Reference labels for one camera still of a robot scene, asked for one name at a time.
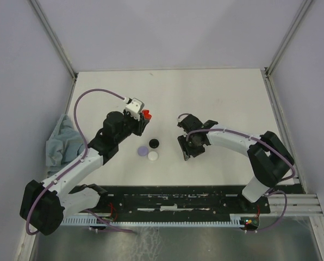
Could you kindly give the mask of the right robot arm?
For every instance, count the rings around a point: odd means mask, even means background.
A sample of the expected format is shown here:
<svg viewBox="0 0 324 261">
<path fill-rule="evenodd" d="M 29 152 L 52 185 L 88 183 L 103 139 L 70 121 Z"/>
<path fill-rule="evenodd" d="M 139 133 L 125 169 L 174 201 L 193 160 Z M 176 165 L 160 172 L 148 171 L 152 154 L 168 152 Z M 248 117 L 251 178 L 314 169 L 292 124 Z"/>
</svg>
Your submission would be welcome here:
<svg viewBox="0 0 324 261">
<path fill-rule="evenodd" d="M 185 161 L 201 155 L 210 145 L 224 147 L 249 159 L 253 178 L 237 200 L 242 212 L 251 212 L 263 195 L 296 174 L 293 157 L 274 132 L 246 134 L 213 120 L 202 122 L 188 113 L 180 114 L 177 121 L 177 126 L 185 132 L 177 138 Z"/>
</svg>

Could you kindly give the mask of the purple earbud charging case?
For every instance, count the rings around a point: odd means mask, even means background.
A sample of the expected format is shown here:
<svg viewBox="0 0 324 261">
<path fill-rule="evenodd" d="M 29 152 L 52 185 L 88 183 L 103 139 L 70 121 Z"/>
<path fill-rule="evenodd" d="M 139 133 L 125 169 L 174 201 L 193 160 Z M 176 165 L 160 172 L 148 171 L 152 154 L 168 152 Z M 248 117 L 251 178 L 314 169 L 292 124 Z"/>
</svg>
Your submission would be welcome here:
<svg viewBox="0 0 324 261">
<path fill-rule="evenodd" d="M 146 146 L 140 146 L 137 150 L 137 153 L 141 157 L 145 157 L 149 154 L 149 149 Z"/>
</svg>

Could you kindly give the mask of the white earbud charging case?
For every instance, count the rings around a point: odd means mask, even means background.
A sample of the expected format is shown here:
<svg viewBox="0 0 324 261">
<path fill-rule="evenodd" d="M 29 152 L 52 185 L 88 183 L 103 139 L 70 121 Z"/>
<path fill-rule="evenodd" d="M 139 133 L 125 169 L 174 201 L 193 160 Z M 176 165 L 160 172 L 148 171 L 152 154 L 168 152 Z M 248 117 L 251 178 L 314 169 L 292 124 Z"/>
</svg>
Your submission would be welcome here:
<svg viewBox="0 0 324 261">
<path fill-rule="evenodd" d="M 147 155 L 148 160 L 156 161 L 159 158 L 159 154 L 156 151 L 150 151 Z"/>
</svg>

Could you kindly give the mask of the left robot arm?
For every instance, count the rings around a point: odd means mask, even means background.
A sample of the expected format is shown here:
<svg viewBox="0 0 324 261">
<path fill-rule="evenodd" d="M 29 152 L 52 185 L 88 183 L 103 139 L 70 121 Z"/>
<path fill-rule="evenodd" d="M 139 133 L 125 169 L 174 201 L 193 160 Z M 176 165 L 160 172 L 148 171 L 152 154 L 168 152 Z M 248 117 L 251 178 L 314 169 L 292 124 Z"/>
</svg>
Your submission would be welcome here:
<svg viewBox="0 0 324 261">
<path fill-rule="evenodd" d="M 141 136 L 151 118 L 149 110 L 145 109 L 136 116 L 127 109 L 110 112 L 87 150 L 56 174 L 41 182 L 30 181 L 24 189 L 20 209 L 20 217 L 26 221 L 27 234 L 35 234 L 30 230 L 33 226 L 37 232 L 50 235 L 68 216 L 87 209 L 106 210 L 107 192 L 98 185 L 86 185 L 78 192 L 73 192 L 73 189 L 105 165 L 119 151 L 122 141 L 132 134 Z"/>
</svg>

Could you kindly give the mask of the orange earbud charging case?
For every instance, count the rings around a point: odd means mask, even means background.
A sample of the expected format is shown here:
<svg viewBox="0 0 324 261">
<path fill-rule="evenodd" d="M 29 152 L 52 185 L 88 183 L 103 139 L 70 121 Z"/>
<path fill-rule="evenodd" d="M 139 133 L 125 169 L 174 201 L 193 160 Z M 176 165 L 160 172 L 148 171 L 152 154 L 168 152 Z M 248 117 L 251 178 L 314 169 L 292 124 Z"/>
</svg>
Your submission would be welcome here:
<svg viewBox="0 0 324 261">
<path fill-rule="evenodd" d="M 144 110 L 141 111 L 141 113 L 142 113 L 142 115 L 144 117 L 144 120 L 146 120 L 146 121 L 150 121 L 151 120 L 152 115 L 150 114 L 149 110 L 144 109 Z"/>
</svg>

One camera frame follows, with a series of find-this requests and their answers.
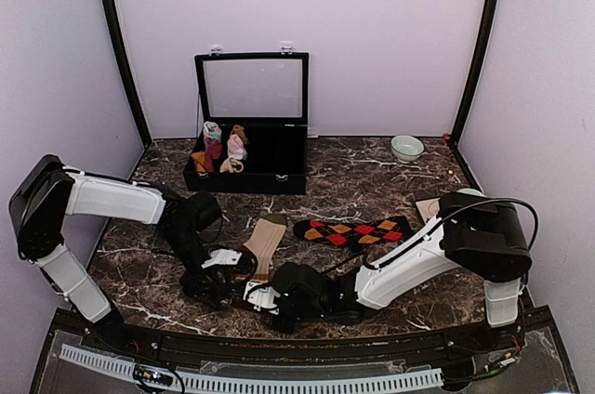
-------
** Work order **
Set the material above down again word for word. Include none of its pictures.

** The completed task **
Reference labels for one camera still of a robot scene, asked for one name at a time.
Could you kindly give the mask of the right robot arm?
For every instance, count the rings around a point: odd means mask, even means background.
A sample of the expected format is shown here:
<svg viewBox="0 0 324 261">
<path fill-rule="evenodd" d="M 29 152 L 52 185 L 88 183 L 103 139 L 70 121 Z"/>
<path fill-rule="evenodd" d="M 139 133 L 125 169 L 174 201 L 193 160 Z M 176 165 L 160 172 L 148 171 L 152 154 L 168 152 Z M 248 117 L 251 178 L 314 169 L 292 124 Z"/>
</svg>
Your submission would be welcome here:
<svg viewBox="0 0 324 261">
<path fill-rule="evenodd" d="M 185 161 L 201 155 L 210 145 L 224 147 L 249 159 L 253 178 L 237 200 L 242 212 L 251 212 L 263 195 L 296 174 L 293 157 L 274 132 L 246 134 L 213 120 L 202 122 L 188 113 L 180 114 L 177 121 L 177 126 L 185 132 L 177 138 Z"/>
</svg>

Could you kindly give the mask of the purple earbud charging case?
For every instance, count the rings around a point: odd means mask, even means background.
A sample of the expected format is shown here:
<svg viewBox="0 0 324 261">
<path fill-rule="evenodd" d="M 29 152 L 52 185 L 88 183 L 103 139 L 70 121 Z"/>
<path fill-rule="evenodd" d="M 139 133 L 125 169 L 174 201 L 193 160 Z M 176 165 L 160 172 L 148 171 L 152 154 L 168 152 Z M 248 117 L 251 178 L 314 169 L 292 124 Z"/>
</svg>
Your submission would be welcome here:
<svg viewBox="0 0 324 261">
<path fill-rule="evenodd" d="M 146 146 L 140 146 L 137 150 L 137 153 L 141 157 L 145 157 L 149 154 L 149 149 Z"/>
</svg>

Could you kindly give the mask of the white earbud charging case?
For every instance, count the rings around a point: odd means mask, even means background.
A sample of the expected format is shown here:
<svg viewBox="0 0 324 261">
<path fill-rule="evenodd" d="M 29 152 L 52 185 L 88 183 L 103 139 L 70 121 Z"/>
<path fill-rule="evenodd" d="M 139 133 L 125 169 L 174 201 L 193 160 Z M 176 165 L 160 172 L 148 171 L 152 154 L 168 152 Z M 248 117 L 251 178 L 314 169 L 292 124 Z"/>
</svg>
Your submission would be welcome here:
<svg viewBox="0 0 324 261">
<path fill-rule="evenodd" d="M 147 155 L 148 160 L 156 161 L 159 158 L 159 154 L 156 151 L 150 151 Z"/>
</svg>

Could you kindly give the mask of the left robot arm?
For every instance, count the rings around a point: odd means mask, even means background.
A sample of the expected format is shown here:
<svg viewBox="0 0 324 261">
<path fill-rule="evenodd" d="M 29 152 L 52 185 L 88 183 L 103 139 L 70 121 Z"/>
<path fill-rule="evenodd" d="M 139 133 L 125 169 L 174 201 L 193 160 Z M 176 165 L 160 172 L 148 171 L 152 154 L 168 152 Z M 248 117 L 251 178 L 314 169 L 292 124 Z"/>
</svg>
Your submission would be welcome here:
<svg viewBox="0 0 324 261">
<path fill-rule="evenodd" d="M 141 136 L 151 118 L 149 110 L 145 109 L 136 116 L 127 109 L 110 112 L 87 150 L 56 174 L 41 182 L 30 181 L 24 189 L 20 209 L 20 217 L 26 221 L 27 234 L 35 234 L 30 230 L 33 226 L 37 232 L 50 235 L 68 216 L 87 209 L 106 210 L 107 192 L 98 185 L 86 185 L 78 192 L 73 192 L 73 189 L 105 165 L 119 151 L 122 141 L 132 134 Z"/>
</svg>

Could you kindly give the mask of the orange earbud charging case?
For every instance, count the rings around a point: odd means mask, even means background.
A sample of the expected format is shown here:
<svg viewBox="0 0 324 261">
<path fill-rule="evenodd" d="M 29 152 L 52 185 L 88 183 L 103 139 L 70 121 Z"/>
<path fill-rule="evenodd" d="M 139 133 L 125 169 L 174 201 L 193 160 Z M 176 165 L 160 172 L 148 171 L 152 154 L 168 152 Z M 248 117 L 251 178 L 314 169 L 292 124 Z"/>
</svg>
Your submission would be welcome here:
<svg viewBox="0 0 324 261">
<path fill-rule="evenodd" d="M 144 110 L 141 111 L 141 113 L 142 113 L 142 115 L 144 117 L 144 120 L 146 120 L 146 121 L 150 121 L 151 120 L 152 115 L 150 114 L 149 110 L 144 109 Z"/>
</svg>

One camera frame follows, with a series of find-this requests and their answers.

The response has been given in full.